▶ PROBLEM TO SOLVE:
Please give back word for word the lines below, from the first one through the one with "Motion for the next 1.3".

Start of PROVIDED INFORMATION

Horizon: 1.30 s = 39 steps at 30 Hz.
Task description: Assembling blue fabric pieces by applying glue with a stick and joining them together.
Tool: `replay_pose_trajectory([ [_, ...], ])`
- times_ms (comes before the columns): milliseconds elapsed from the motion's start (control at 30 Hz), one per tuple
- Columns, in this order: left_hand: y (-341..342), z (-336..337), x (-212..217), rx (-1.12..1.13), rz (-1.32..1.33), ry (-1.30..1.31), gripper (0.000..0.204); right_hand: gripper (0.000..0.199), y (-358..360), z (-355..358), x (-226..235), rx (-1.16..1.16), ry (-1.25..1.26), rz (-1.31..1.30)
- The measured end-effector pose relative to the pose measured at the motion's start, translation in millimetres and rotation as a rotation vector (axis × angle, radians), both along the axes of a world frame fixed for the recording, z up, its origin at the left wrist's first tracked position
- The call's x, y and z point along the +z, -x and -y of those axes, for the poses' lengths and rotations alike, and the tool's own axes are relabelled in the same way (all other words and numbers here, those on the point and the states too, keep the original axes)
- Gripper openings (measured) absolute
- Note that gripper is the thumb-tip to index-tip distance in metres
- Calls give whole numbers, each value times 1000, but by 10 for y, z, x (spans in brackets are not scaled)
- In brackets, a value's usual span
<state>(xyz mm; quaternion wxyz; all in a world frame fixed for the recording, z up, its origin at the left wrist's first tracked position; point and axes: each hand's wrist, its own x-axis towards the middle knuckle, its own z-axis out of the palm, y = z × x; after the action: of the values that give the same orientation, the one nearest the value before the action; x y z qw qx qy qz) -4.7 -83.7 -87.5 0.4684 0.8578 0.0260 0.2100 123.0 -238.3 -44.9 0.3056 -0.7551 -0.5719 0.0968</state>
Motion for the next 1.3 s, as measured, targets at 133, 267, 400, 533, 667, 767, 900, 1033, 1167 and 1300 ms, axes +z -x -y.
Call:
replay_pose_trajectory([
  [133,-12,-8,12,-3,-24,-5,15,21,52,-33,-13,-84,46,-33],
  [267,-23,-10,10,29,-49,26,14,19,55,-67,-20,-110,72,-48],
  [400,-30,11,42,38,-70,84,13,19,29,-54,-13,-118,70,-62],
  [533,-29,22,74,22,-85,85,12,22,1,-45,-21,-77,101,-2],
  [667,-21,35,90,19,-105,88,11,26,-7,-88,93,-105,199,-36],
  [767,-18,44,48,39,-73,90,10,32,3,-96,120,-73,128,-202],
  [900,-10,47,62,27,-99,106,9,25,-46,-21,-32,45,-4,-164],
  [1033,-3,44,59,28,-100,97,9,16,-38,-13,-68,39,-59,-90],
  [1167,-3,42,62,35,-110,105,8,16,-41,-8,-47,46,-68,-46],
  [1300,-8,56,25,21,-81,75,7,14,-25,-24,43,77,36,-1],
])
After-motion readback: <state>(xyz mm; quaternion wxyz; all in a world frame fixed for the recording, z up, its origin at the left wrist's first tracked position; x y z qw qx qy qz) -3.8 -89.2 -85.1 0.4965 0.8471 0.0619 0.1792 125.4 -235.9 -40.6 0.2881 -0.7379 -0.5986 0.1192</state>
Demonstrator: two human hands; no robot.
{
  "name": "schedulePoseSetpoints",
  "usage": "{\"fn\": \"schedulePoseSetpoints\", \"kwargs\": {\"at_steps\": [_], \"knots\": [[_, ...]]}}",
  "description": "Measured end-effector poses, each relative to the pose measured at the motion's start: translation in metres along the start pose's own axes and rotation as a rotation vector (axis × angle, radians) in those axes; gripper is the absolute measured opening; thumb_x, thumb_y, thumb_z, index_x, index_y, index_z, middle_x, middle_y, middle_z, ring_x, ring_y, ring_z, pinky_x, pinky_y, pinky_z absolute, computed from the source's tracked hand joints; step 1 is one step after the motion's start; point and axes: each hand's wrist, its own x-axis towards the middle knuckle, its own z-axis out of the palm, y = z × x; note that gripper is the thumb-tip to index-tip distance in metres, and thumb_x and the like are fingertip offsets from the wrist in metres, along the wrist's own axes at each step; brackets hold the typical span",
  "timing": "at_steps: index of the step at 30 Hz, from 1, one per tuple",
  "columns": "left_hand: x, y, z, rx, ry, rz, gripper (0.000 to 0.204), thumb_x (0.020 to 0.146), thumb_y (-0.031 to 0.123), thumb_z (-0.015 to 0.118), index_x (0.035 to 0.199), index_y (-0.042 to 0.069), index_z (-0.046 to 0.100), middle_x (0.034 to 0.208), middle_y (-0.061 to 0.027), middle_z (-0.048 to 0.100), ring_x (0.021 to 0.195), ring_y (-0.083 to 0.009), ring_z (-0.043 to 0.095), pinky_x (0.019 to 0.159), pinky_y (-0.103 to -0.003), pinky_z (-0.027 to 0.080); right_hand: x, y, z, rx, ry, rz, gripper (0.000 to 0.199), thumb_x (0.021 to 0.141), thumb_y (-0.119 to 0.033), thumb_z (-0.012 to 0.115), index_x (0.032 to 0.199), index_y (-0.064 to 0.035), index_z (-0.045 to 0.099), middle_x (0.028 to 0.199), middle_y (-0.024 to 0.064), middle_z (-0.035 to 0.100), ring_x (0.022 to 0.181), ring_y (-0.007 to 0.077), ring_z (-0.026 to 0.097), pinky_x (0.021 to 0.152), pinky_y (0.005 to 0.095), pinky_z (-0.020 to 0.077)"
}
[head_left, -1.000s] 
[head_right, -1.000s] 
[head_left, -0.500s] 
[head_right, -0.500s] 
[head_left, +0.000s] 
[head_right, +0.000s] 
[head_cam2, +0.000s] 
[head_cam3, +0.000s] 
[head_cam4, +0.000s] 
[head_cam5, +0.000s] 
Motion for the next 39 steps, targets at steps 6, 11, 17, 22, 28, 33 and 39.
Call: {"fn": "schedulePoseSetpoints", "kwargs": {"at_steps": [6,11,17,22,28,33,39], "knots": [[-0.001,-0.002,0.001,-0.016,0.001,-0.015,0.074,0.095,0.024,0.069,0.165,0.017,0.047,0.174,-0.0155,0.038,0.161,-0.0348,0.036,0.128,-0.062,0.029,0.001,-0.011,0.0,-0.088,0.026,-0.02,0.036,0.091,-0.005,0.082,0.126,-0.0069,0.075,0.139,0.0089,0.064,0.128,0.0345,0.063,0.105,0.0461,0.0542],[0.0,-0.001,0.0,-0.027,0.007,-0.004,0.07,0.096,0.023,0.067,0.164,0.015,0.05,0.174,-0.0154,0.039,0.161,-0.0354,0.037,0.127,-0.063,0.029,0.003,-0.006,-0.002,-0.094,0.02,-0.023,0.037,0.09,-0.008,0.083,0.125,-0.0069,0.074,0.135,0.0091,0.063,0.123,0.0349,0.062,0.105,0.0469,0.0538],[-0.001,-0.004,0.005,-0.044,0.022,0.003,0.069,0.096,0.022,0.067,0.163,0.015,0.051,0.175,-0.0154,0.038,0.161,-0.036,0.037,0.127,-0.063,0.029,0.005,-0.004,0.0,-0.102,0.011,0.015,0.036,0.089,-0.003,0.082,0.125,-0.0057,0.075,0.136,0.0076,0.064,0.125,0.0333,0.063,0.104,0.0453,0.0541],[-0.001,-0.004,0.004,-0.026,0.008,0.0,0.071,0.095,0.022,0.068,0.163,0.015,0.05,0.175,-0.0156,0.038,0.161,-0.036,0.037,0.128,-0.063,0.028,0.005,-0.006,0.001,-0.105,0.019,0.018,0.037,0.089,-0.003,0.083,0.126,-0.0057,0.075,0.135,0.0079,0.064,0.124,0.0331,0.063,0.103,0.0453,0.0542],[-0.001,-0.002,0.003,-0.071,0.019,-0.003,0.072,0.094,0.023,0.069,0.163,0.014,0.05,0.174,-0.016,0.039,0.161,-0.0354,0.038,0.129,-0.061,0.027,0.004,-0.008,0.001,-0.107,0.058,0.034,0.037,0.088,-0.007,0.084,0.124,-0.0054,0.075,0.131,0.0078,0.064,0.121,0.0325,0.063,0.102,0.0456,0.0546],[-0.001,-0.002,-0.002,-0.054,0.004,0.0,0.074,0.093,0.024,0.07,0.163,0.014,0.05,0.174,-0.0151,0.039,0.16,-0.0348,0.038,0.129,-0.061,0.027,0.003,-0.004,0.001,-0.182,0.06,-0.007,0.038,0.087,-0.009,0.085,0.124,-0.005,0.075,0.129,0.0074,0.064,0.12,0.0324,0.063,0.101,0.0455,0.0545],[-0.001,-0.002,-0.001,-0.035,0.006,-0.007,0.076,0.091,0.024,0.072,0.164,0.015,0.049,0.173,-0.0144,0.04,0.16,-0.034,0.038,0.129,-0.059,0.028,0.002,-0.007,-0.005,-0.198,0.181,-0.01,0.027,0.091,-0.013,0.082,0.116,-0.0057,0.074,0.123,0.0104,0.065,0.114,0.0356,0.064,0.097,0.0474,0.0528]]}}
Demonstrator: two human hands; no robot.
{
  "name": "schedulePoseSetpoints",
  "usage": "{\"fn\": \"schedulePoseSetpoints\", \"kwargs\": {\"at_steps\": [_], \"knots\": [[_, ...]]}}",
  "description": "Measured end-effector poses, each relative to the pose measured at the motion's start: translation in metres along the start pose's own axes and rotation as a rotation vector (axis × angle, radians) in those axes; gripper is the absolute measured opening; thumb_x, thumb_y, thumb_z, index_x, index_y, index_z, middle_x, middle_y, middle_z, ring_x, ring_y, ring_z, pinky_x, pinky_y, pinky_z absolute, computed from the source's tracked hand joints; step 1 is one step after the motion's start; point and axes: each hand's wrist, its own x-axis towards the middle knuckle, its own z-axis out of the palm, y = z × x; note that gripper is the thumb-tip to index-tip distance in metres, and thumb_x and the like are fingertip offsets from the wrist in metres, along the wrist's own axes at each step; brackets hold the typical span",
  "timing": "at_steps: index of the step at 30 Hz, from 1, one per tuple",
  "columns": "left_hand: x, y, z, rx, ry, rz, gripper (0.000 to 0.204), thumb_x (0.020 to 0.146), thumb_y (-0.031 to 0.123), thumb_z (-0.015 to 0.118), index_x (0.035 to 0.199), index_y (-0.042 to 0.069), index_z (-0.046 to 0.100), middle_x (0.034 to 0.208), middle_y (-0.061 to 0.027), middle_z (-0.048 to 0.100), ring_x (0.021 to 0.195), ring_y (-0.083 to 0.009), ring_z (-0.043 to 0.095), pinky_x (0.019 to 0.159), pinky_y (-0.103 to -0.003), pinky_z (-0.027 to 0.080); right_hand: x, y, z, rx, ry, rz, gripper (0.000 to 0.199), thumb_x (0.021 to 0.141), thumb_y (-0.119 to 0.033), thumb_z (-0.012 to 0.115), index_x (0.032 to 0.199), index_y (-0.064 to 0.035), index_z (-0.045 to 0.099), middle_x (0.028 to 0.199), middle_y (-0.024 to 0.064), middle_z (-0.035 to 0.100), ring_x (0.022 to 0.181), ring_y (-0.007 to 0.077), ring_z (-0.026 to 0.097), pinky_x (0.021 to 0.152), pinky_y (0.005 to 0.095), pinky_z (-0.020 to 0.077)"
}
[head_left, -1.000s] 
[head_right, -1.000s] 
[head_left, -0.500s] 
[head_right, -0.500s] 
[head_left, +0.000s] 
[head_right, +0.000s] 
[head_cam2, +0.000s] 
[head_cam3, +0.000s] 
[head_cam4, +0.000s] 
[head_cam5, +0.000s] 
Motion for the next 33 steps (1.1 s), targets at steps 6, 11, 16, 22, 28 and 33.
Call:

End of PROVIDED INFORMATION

▶ EXERCISE OUTPUT:
Horizon: 1.30 s = 39 steps at 30 Hz.
Task description: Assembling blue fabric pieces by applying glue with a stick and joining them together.
Tool: `replay_pose_trajectory([ [_, ...], ])`
- times_ms (comes before the columns): milliseconds elapsed from the motion's start (control at 30 Hz), one per tuple
- Columns, in this order: left_hand: y (-341..342), z (-336..337), x (-212..217), rx (-1.12..1.13), rz (-1.32..1.33), ry (-1.30..1.31), gripper (0.000..0.204); right_hand: gripper (0.000..0.199), y (-358..360), z (-355..358), x (-226..235), rx (-1.16..1.16), ry (-1.25..1.26), rz (-1.31..1.30)
- The measured end-effector pose relative to the pose measured at the motion's start, translation in millimetres and rotation as a rotation vector (axis × angle, radians), both along the axes of a world frame fixed for the recording, z up, its origin at the left wrist's first tracked position
- The call's x, y and z point along the +z, -x and -y of those axes, for the poses' lengths and rotations alike, and the tool's own axes are relabelled in the same way (all other words and numbers here, those on the point and the states too, keep the original axes)
- Gripper openings (measured) absolute
- Note that gripper is the thumb-tip to index-tip distance in metres
- Calls give whole numbers, each value times 1000, but by 10 for y, z, x (spans in brackets are not scaled)
- In brackets, a value's usual span
<state>(xyz mm; quaternion wxyz; all in a world frame fixed for the recording, z up, its origin at the left wrist's first tracked position; point and axes: each hand's wrist, its own x-axis towards the middle knuckle, its own z-axis out of the palm, y = z × x; after the action: of the values that give the same orientation, the one nearest the value before the action; x y z qw qx qy qz) -4.7 -83.7 -87.5 0.4684 0.8578 0.0260 0.2100 123.0 -238.3 -44.9 0.3056 -0.7551 -0.5719 0.0968</state>
Motion for the next 1.3 s, as measured, targets at 133, 267, 400, 533, 667, 767, 900, 1033, 1167 and 1300 ms, axes +z -x -y.

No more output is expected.